Survey of Management Practices on Reproductive Performance of Dairy Cattle on Large US Commercial Farms

A survey regarding general management, sire selection, reproductive management, inseminator training and technique, heat abatement, body condition scoring, facility design and grouping, nutrition, employee training and management, and animal health and bio-security was carried out from March to September of 2004 in 153 herds in the Alta Genetics (Watertown, WI) Advantage Progeny Testing Program. A total of 103 herds (67.3%) completed the survey. Herd size was 613 +/- 46 cows, with herds located in Wisconsin (26), California (12), New York (11), Minnesota (10), Michigan (7), Washington (6), Pennsylvania (6), Iowa (5), Idaho (5), Texas (4), Ohio (4), and other states (7). These farms sold 34.5 +/- 0.3 kg of milk/d per cow, with an annual culling rate of 34 +/- 1% and a calving interval of 13.8 +/- 0.1 mo. Cows were observed for estrus 2.8 +/- 0.3 times/d, for a duration of 27 +/- 4 min, but 78% of the respondents admitted that detection of estrus was not the employee's sole responsibility at that time. Managers tried to achieve pregnancy until 8.8 +/- 0.9 failed inseminations, 300 +/- 26 d postpartum, or milk yield <17.7 +/- 0.5 kg/d. Nonpregnant cows were culled at 326 +/- 36 d postpartum or milk yield <16.4 +/- 0.3 kg/ d. Mean durations of the voluntary waiting period were 52 +/- 1.3 and 53 +/- 1.4 d for primiparous and multiparous cows, respectively. Hormonal synchronization or timed artificial insemination programs were used in 87% of the herds, with 86% synchronizing first services, 77% resynchronizing repeat services, and 59% treating cystic, anestrous, or anovular cows. Finding good employees was identified as the greatest labor challenge, followed by training and supervising employees.
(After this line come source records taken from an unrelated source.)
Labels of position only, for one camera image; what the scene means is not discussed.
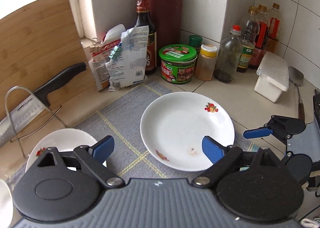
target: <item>green lid jar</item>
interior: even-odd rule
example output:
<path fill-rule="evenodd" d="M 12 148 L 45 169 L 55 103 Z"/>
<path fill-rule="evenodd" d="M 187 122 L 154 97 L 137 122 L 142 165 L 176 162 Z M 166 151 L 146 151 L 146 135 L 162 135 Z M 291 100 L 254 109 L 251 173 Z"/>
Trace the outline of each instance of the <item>green lid jar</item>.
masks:
<path fill-rule="evenodd" d="M 189 36 L 189 46 L 192 46 L 196 49 L 197 54 L 199 54 L 202 44 L 202 37 L 199 35 L 191 35 Z"/>
<path fill-rule="evenodd" d="M 159 50 L 162 78 L 172 83 L 189 82 L 197 59 L 196 50 L 188 45 L 168 45 Z"/>

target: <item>metal knife rack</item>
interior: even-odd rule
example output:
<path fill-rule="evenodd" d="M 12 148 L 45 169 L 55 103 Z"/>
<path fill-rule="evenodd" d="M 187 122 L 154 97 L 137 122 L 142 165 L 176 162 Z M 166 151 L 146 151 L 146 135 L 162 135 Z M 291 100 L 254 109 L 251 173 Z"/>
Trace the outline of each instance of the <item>metal knife rack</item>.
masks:
<path fill-rule="evenodd" d="M 22 90 L 25 90 L 26 92 L 28 92 L 28 93 L 30 94 L 30 96 L 32 96 L 33 99 L 35 99 L 35 100 L 37 100 L 38 102 L 40 102 L 40 103 L 42 104 L 42 106 L 51 114 L 51 117 L 50 117 L 44 124 L 42 124 L 41 127 L 37 128 L 35 131 L 33 131 L 33 132 L 31 132 L 31 133 L 29 133 L 29 134 L 27 134 L 27 135 L 24 135 L 24 136 L 22 136 L 22 137 L 18 137 L 18 133 L 16 132 L 16 129 L 15 129 L 14 124 L 13 124 L 13 122 L 12 122 L 12 119 L 11 119 L 11 116 L 10 116 L 10 112 L 9 112 L 9 110 L 8 110 L 8 105 L 7 105 L 7 101 L 8 101 L 8 96 L 9 96 L 9 94 L 10 94 L 12 91 L 16 90 L 16 89 L 22 89 Z M 40 100 L 33 94 L 32 91 L 30 91 L 29 89 L 27 89 L 27 88 L 25 88 L 25 87 L 23 87 L 23 86 L 15 86 L 15 87 L 12 87 L 12 88 L 7 92 L 7 94 L 6 94 L 5 98 L 4 98 L 4 107 L 5 107 L 5 112 L 6 112 L 6 114 L 7 114 L 7 117 L 8 117 L 8 119 L 9 119 L 9 121 L 10 121 L 11 127 L 12 127 L 12 129 L 13 129 L 13 132 L 14 132 L 14 134 L 15 134 L 15 136 L 16 136 L 16 138 L 10 140 L 10 142 L 12 142 L 12 143 L 18 142 L 24 159 L 27 159 L 27 157 L 26 157 L 26 155 L 25 155 L 25 153 L 24 153 L 24 150 L 23 150 L 23 147 L 22 147 L 22 145 L 21 145 L 20 140 L 25 139 L 25 138 L 31 136 L 32 134 L 36 133 L 38 130 L 42 129 L 53 117 L 55 117 L 57 120 L 59 120 L 59 121 L 61 122 L 61 124 L 62 124 L 65 128 L 68 128 L 68 126 L 57 116 L 57 113 L 61 110 L 61 105 L 60 105 L 60 107 L 57 109 L 56 112 L 53 112 L 53 111 L 50 110 L 46 105 L 44 105 L 44 103 L 43 103 L 42 101 L 40 101 Z"/>

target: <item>red label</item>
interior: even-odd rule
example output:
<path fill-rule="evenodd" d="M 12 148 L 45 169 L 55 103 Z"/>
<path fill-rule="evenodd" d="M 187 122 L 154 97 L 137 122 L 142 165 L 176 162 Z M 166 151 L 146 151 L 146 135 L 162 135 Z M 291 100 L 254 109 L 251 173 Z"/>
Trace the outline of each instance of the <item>red label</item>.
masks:
<path fill-rule="evenodd" d="M 272 23 L 274 23 L 274 26 L 273 26 L 273 31 L 270 32 L 270 37 L 272 39 L 276 39 L 280 20 L 273 17 L 270 21 L 270 24 L 271 24 L 270 27 L 272 27 Z"/>
<path fill-rule="evenodd" d="M 111 43 L 109 43 L 109 44 L 104 45 L 104 46 L 101 48 L 100 52 L 98 52 L 98 53 L 93 53 L 93 54 L 92 54 L 92 57 L 97 56 L 97 55 L 99 55 L 99 54 L 101 54 L 101 53 L 103 53 L 104 51 L 107 51 L 107 50 L 109 50 L 109 49 L 113 49 L 115 46 L 117 46 L 118 44 L 120 44 L 120 41 L 121 41 L 121 40 L 118 39 L 118 40 L 115 40 L 115 41 L 113 41 L 113 42 L 111 42 Z"/>
<path fill-rule="evenodd" d="M 152 71 L 156 68 L 156 33 L 150 34 L 147 47 L 147 64 L 146 71 Z"/>
<path fill-rule="evenodd" d="M 264 49 L 255 48 L 253 50 L 253 54 L 251 56 L 249 64 L 254 65 L 254 66 L 259 66 L 259 64 L 261 63 L 261 60 L 263 58 L 264 53 L 265 53 Z"/>
<path fill-rule="evenodd" d="M 263 22 L 259 22 L 259 24 L 260 32 L 256 37 L 256 47 L 262 48 L 263 43 L 267 40 L 268 26 Z"/>
<path fill-rule="evenodd" d="M 148 0 L 137 0 L 137 12 L 149 11 Z"/>

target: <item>white bowl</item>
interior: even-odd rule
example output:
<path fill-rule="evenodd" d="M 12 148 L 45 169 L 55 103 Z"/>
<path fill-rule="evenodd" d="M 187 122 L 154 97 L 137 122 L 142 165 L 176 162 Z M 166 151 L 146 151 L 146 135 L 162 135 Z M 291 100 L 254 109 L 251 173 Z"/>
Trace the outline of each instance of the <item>white bowl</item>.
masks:
<path fill-rule="evenodd" d="M 11 191 L 3 179 L 0 179 L 0 228 L 11 227 L 21 219 L 15 208 Z"/>
<path fill-rule="evenodd" d="M 153 101 L 142 115 L 140 133 L 153 157 L 182 171 L 212 166 L 202 152 L 204 136 L 223 146 L 232 145 L 235 139 L 228 113 L 214 100 L 192 92 L 173 92 Z"/>
<path fill-rule="evenodd" d="M 45 136 L 32 150 L 26 165 L 26 171 L 37 159 L 37 152 L 42 148 L 56 147 L 58 151 L 73 151 L 80 145 L 92 146 L 97 140 L 85 131 L 78 129 L 60 129 Z"/>

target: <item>tiled countertop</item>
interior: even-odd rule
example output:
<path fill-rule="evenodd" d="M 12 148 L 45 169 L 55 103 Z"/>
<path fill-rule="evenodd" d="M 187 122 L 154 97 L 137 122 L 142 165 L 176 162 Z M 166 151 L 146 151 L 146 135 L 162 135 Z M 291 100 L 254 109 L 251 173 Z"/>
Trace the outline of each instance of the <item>tiled countertop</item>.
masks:
<path fill-rule="evenodd" d="M 254 70 L 237 73 L 235 79 L 228 84 L 215 79 L 200 81 L 197 78 L 193 78 L 192 81 L 183 85 L 171 84 L 162 79 L 159 70 L 150 78 L 172 91 L 196 92 L 215 100 L 237 122 L 235 123 L 235 129 L 239 133 L 242 133 L 245 129 L 263 126 L 269 121 L 272 114 L 289 117 L 297 117 L 298 115 L 298 94 L 294 85 L 290 84 L 289 90 L 280 96 L 277 103 L 272 103 L 254 91 L 254 85 L 258 78 Z M 73 126 L 128 90 L 129 88 L 108 92 L 105 89 L 97 92 L 95 87 L 91 88 L 63 104 L 59 115 L 68 126 Z M 305 106 L 306 123 L 309 123 L 313 120 L 312 97 L 314 86 L 305 81 L 300 91 Z M 29 126 L 25 133 L 29 133 L 40 126 L 46 120 L 44 118 Z M 62 125 L 57 120 L 52 120 L 40 131 L 22 140 L 26 154 L 30 153 L 44 136 L 60 128 L 62 128 Z M 259 146 L 268 146 L 279 158 L 283 157 L 285 145 L 273 136 L 254 139 L 253 142 Z M 17 143 L 7 143 L 2 147 L 0 158 L 0 178 L 10 175 L 23 163 L 23 157 Z"/>
Mastitis and hairy heel warts were noted as the greatest animal health concerns, followed by lameness, abortions, and death losses, whereas the greatest reproductive challenges were artificial insemination service rate, conception rate, twinning, and retained placenta or metritis. Results of this study can provide a useful benchmark or reference with regard to commonly used management practices on large commercial US dairy farms at the present time.